Biden introduced his plan relatively late compared to other candidates, Cokley said, which meant he had time to glean insight from other platforms. She and other activists were particularly encouraged to see that he — like a number of others in the Democratic field — pledged to eliminate what’s known as “the marriage penalty,” which causes people with disabilities to lose access to health care benefits when they get married because their combined income is too high to qualify for those services.

Activists said they were also impressed to see that nearly every candidate supported expanding access to long-term, home, and community-based care, which allow people with disabilities to avoid institutionalization in nursing homes and other facilities.

Still, Biden’s proposals don’t go as far as some had hoped. Pulrang, one of the #CripTheVote founders, noted that both Warren and Sanders championed a single-payer health care system — which, he wrote, could have ensured people with disabilities that health care is “always there, impossible to lose, and not something you have to earn.”

“If we had seen Biden’s plan from any candidate in 2016, I think we would [have] been thrilled,” Beratan wrote. “But after seeing plans from candidates like Castro, Warren, Sanders and even Buttiegieg, that truly engaged our community.

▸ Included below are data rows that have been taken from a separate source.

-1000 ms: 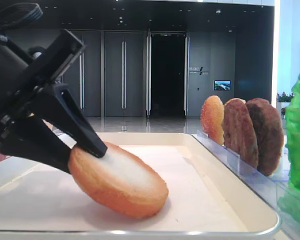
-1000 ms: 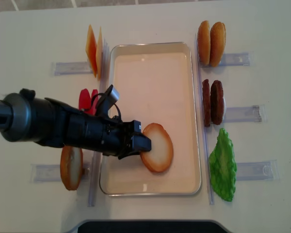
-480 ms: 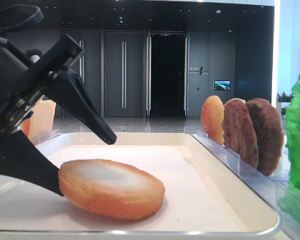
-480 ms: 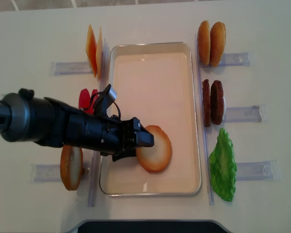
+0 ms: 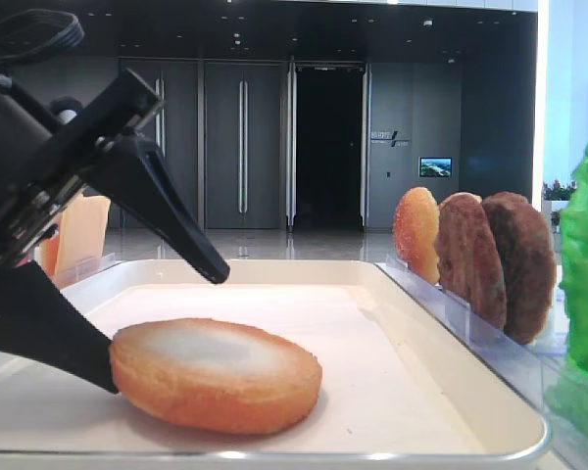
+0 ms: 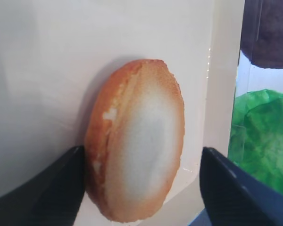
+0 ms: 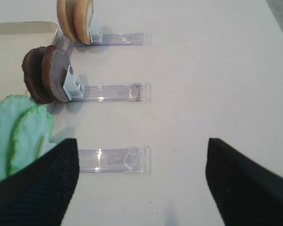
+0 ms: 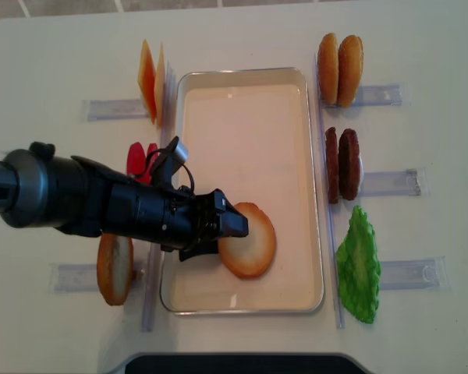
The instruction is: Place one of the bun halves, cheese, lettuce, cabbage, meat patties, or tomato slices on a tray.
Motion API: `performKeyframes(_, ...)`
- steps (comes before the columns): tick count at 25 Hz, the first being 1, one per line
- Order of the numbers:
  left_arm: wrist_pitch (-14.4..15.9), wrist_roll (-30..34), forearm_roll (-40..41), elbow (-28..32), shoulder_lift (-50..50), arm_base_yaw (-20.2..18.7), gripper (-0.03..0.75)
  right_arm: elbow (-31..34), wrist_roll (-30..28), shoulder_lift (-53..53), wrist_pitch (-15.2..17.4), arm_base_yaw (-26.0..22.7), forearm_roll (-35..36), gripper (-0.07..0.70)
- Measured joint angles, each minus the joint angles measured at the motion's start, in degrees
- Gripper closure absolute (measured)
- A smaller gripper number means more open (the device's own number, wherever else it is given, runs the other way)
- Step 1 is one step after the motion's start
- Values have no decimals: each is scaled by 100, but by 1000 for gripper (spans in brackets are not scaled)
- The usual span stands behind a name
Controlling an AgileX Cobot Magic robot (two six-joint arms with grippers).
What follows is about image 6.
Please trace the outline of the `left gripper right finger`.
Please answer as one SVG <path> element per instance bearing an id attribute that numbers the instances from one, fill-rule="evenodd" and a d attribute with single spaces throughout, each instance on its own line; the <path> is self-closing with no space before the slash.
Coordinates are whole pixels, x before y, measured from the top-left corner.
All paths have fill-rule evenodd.
<path id="1" fill-rule="evenodd" d="M 283 226 L 283 195 L 218 150 L 202 149 L 200 192 L 214 226 Z"/>

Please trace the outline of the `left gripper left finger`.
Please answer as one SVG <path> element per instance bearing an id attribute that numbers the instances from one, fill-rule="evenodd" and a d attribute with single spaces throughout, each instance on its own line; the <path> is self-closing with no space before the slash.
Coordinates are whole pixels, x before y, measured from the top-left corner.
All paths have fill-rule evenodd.
<path id="1" fill-rule="evenodd" d="M 0 197 L 0 226 L 72 226 L 84 191 L 84 148 L 76 146 Z"/>

I can’t help but feel Biden’s plan is a step back.”

Still, experts said Biden’s platform lays out practical steps to put the plans into action if he is elected.

“The Biden plan is all things Joe Biden — it’s common sense,” Cokley said. “There’s a very strong enforcement theme through his plan. And I think if there’s anything that we’ve seen lacking in this administration, it has been enforcement of already existing civil rights.”

Advocates said any strong plan has to address the way disability intersects with racism, sexism, and other systemic issues.

“I need a nominee who is going to understand that we are not a monolith,” Mercius said. “My experience as a disabled Black woman is going to be different from the experience of white man.”

Wong, another of the #CripTheVote founders, wrote in an email to STAT that she hopes to see a platform that delves into the intersection between poverty and disability.

“I am concerned by how many disabled people are left behind the Covid relief packages as we face higher rates of unemployment,” Wong wrote. “Housing is another huge issue for disabled people, with the lack of accessible and affordable housing, and I hope to see eviction moratoriums across all cities and states to prevent even more hardship during this time.”

Biden has released a separate plan on supporting people with disabilities during the Covid-19 pandemic specifically.

But there’s another thing Biden still hasn’t done, Wong noted: participate in a #CripTheVote Twitter conversation.

“These chats are significant in that they are by us and for us in a public space where people can listen and learn,” she wrote. “It’s up to them to reach out!”